雨沿着窗棂下滑,像是在慢慢把屋里所有声音洗薄。荧光灯发出低沉的嗡,桌上有一摞文件,边角被折出褶子。林墨用指关节轻轻敲着那摞纸,动作像测脉,又像在数时间。每一次敲击,纸张回弹的声音都精准到毫米,落在房间的缝隙里。
郑大刀站在门框上,胳膊搭着门,呼出的烟成了一圈一圈的灰。他说话像扔石子,简短而重:“你见过她吗?”语气没有等待答案的余地。
林墨没有立刻回答。眼睛先扫了一圈,停在桌角那只已经干了边的咖啡印上,像是一个小小的地图。指尖触到印迹,指甲沿着咖啡渍的薄边划过,动静小得像呼吸。林墨放慢了语速,声音是被磨过的布:“见过。她喝咖啡的时候,习惯在杯沿咬一下。”
“咬杯沿?”郑大刀嗤了一声,像听到笑话,却又带着不耐烦,“这跟她死了有什么关系?”
林墨没抬头。他用余光看见窗外的路灯被雨打成一串散碎的星,脑海里像放小说,画面一个接一个不是拼贴,而是钻石般清醒——那天她把围巾裹得紧,左手腕有一道浅浅的刀疤,走路时脚后跟总是先着地,再是前掌。话语像计数:“她左手腕有刀疤。她走路习惯先落后跟。那杯子边缘有一颗小小的缺口,缺口里夹着一细小的奶渍。”
苏瑶把听诊器挂在脖子上,眉眼柔软得像医院里的布帘,声音像开窗时的空气:“你记得这许多细节,是好事情,林先生。但记住并不等于知道因果。”她的句子长,仿佛在给言语做保护垫。
林墨抬眼,眼睛里有光,但光像冰,不带热度。他把桌上的文件翻到那页照片,上面是桥下的照片,黑白的水面像纸。然后他慢慢指向照片角落,一处几乎被雨点侵蚀掉的印记——一枚小小的钮扣,缝线是红色的,线头没有打结,像被匆忙拉断的念头。林墨说:“这不是她的钮扣。这线头,我在四年前看到过,出现在我母亲的衬衫口袋里。”
郑大刀哼了一声,不信:“你这就是扯淡。你们这一套,记忆能当饭吃?”
林墨的手不动了,像一根线被猛地勒住。他的声音终于有了裂缝,但仍旧冷静:“她把那颗钮扣送给过一个孩子。孩子把线头咬断了,门口的电风扇转的时候,你可以听到牙齿碰钮扣的‘丁’一声。那声我记得清楚,像是被镌在耳朵上。孩子后来把钮扣夹在一个红包里,红包里有一张图,是一张桥的剪影。桥的拱形右侧有一块缺口,缺口里插着一根红色线头。”

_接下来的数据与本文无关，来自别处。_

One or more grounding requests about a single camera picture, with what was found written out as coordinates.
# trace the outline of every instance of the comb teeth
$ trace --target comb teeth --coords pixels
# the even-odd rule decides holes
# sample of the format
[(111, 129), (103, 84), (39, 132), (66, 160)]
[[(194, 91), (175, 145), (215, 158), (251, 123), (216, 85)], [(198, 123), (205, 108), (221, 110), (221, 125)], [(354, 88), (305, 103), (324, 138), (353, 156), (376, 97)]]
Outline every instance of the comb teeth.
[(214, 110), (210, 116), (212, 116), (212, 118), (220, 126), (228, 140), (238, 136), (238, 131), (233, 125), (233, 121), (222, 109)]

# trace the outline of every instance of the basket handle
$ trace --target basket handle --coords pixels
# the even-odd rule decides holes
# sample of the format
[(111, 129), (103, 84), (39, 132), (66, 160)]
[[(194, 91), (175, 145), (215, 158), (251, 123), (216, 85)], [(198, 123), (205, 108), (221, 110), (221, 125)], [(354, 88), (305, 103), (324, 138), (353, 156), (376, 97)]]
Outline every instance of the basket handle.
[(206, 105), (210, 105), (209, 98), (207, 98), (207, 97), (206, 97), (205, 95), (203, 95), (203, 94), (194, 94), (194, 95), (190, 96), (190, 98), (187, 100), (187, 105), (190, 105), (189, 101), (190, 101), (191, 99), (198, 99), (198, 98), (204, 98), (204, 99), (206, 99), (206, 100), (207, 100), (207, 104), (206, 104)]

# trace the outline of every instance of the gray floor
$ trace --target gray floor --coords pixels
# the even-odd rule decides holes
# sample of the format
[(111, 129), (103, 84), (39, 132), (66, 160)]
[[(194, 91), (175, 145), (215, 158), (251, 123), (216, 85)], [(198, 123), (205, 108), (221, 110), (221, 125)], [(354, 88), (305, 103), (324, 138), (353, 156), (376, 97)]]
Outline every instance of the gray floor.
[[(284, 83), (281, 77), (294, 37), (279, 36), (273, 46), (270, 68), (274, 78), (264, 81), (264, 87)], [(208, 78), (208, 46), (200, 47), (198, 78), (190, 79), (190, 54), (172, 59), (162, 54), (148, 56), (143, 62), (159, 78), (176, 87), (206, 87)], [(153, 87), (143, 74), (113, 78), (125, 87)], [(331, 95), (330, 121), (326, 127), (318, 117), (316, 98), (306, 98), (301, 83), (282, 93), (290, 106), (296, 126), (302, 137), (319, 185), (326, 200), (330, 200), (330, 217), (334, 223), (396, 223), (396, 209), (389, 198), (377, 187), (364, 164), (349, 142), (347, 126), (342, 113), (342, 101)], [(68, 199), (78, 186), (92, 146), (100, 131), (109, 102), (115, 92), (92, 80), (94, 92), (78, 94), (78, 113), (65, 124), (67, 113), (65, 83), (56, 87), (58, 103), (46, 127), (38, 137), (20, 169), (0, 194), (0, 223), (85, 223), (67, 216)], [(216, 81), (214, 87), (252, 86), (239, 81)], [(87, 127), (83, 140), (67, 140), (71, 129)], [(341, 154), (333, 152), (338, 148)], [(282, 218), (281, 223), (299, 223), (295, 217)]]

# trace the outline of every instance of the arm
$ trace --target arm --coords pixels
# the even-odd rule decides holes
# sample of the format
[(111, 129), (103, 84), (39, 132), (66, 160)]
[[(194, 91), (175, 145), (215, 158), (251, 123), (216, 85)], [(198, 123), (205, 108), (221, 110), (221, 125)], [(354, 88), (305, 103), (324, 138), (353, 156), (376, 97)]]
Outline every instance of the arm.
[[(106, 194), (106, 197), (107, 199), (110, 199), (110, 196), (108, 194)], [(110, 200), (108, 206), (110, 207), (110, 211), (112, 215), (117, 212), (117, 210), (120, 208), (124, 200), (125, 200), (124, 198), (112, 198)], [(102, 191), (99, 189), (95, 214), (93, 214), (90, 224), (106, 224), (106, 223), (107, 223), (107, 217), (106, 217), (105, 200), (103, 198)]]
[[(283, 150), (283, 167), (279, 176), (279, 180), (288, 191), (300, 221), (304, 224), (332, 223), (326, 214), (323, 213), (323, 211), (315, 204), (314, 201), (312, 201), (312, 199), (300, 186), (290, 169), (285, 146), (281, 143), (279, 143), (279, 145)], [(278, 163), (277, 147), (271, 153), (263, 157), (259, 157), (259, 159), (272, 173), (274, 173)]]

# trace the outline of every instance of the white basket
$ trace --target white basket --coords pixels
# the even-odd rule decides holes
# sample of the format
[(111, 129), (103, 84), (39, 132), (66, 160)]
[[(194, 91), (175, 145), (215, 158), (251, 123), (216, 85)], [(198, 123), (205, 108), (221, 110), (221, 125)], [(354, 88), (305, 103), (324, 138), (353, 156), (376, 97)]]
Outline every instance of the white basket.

房间里突然安静,连荧光灯的嗡都成了背景。郑大刀的手指敲桌,敲得急促而不连贯,“行了,你别演戏。你到底想说什么?”
林墨站起来,动作不快,但所有的动作都像预设好的。窗外雨越下越大,路灯被水幕压成条纹。他走到窗边,手掌贴着冰冷的玻璃,指尖的温度和外面的世界对峙。最后他回头,看着两个人,视线平静而确定:“我记得那颗钮扣的颜色,也记得那晚空气里有煤油味。煤油味不是家里的。煤油味来自桥下的小货舱,有人在那里生火取暖。她去桥下,是去拿那孩子的红包。红包里有一张纸条,上面写着一个名字——不全,是两笔残缺的字。那两笔,只有在那个厨房里用同一把刀割柠檬时才会出现。”
苏瑶的手微微抖了,像被触动的琴弦。郑大刀的嘴角抽了抽,像想说什么又咽回去。空气像被一把刀割开了一道缝,雨声瞬间填不满那空隙。林墨的声音更低,像把一根针慢慢刺进听者胸脯:“那把刀在你衣橱里,你知道的。名字?我记得最后一笔被刻在刀柄上,是——”
他停住了。窗外一盏路灯被雨打得抖了几下,像心跳。林墨的手无意识地握紧,指节发白。他看向门口,点燃了屋里一种无法撤回的真相。郑大刀身形僵住,苏瑶抓住听诊器的圆盘,指甲掐进掌心。房间里的空气被抽干,剩下一句话像针尖:“名字,是你写的。”